You can see the result in Figure 3-9. As you might have expected, the MySQL engine goes on computing the aggregate in the view, and then performs the filtering (as it does with having). The resultant performance is rather dismal in comparison to the query that hits the table with the filtering condition where it should be.

But the interesting and new fact in this rather hostile case is that even the Oracle and SQL Server optimizers cannot really keep query performance with the view on a par with the performance that can be obtained when correctly querying the table: the query against the view takes almost twice as long to run as the optimal query against the table.

The sample views I used are still simple views compared to some freak views I have come across; even a very smart optimizer will lose its footing when the view becomes quite complicated or when there are views stacked on one another.

Performance comparison with a more complex view
Figure 3-9. Performance comparison with a more complex view

The optimizer isn’t necessarily to blame; sometimes it simply cannot decide what to do to improve performance.

Suppose, for instance, that we have a view defined as a join:

create view v(c1, c2, c3, c4, c5) as
select a.c1, a.c2, a.c3, b.c4, b.c5
from a, b
where a.c6 = b.c6

Now suppose that in a query all we require are columns c1 and c2, which both come from table a.

Do we need the join with table b?
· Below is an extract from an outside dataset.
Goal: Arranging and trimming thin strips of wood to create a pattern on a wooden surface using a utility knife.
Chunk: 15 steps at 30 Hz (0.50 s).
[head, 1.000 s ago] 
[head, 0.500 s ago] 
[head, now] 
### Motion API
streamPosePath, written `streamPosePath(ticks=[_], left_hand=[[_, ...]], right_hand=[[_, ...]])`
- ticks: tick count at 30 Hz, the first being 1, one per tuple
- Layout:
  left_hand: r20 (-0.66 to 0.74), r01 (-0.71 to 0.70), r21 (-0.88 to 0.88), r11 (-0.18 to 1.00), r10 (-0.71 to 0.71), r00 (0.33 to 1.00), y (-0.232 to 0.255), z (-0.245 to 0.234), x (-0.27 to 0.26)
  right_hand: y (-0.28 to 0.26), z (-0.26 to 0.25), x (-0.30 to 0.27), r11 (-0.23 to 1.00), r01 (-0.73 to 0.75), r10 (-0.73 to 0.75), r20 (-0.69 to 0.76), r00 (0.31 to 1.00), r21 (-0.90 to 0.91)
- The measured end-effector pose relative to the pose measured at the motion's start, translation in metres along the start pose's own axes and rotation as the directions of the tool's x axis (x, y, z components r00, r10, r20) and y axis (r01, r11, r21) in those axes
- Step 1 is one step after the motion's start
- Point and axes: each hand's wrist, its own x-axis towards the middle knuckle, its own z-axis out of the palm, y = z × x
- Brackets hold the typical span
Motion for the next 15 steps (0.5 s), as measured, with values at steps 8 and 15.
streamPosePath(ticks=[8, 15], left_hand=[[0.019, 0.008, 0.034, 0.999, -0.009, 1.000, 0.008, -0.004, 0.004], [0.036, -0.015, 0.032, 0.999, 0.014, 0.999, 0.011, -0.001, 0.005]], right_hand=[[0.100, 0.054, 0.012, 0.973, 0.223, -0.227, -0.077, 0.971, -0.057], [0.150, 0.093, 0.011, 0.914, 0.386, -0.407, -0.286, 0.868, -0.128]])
The answer may be either yes or no:

No

We do not need the join with table b if c6 is both a mandatory column and a foreign key that must always have a match in table b. For instance, we can imagine that table a contains purchases, that c6 contains the customer code, and that c4 and c5 contain information such as customer name and customer town.

Yes

We do need the join with table b if c6 is a column that can be null or that doesn’t necessarily refer to a row from table b, because if this is the case, the join not only provides additional information (c4 and c5), but also serves as an implicit additional filtering criterion by requiring that a.c6 is not null (if it were null, there would be no match because null is never equal to anything, not even null), and that it corresponds to an existing row in table b.

In other words, sometimes the join just provides additional columns, where this:

select c1, c2 from v

will return exactly the same rows as this:

select c1, c2 from a

And other times the query against the view will return fewer rows than the select from the table, because the join provides an additional filtering condition. In many cases, a human being will be able to decide what is or isn’t necessary to identify the proper result set, while the optimizer, very often because it lacks relevant information, will not be able to do so. In cases of doubt, the DBMS will always take the safest option: if you refer to the view, the optimizer will suppose, if it cannot decide otherwise, that the view may return a result set that is different from the result set returned by a simpler query, and it will use the view.

The more complex the view, the more ambiguities you may come across. Even a super-clever optimizer will be unable to decide how best to amalgamate the view to the query in all cases; moreover, a complex query means a very big number of options that it cannot explore in a limited amount of time. There is always a threshold where the optimizer gives up and the DBMS engine executes the view “as is” inside another query.

Earlier I mentioned joins that return columns that are unused in the query, which under certain conditions can translate into useless additional work. There are many other cases, especially when the query joins a view to a table that is already referenced inside a view. For instance, let’s suppose the query is built over an outer join:

select a.c1, a.c2, a.c3, b.c4, b.c5
from a
     left outer join b
          on b.c6 = a.c3

And let’s further suppose that this view is joined (with an inner join) inside a query to b, to return other information from b that doesn’t appear in the view. The inner join in the query is a stronger condition than the outer join in the view. In the context of the query, the outer join in the query might as well have been an inner join: rows for which there is no match between a and b will be returned by the view, but will be filtered out in the query. Every additional row returned because of the outer join is a waste in the context of the query—and an inner join might just have been much more efficient than an outer join.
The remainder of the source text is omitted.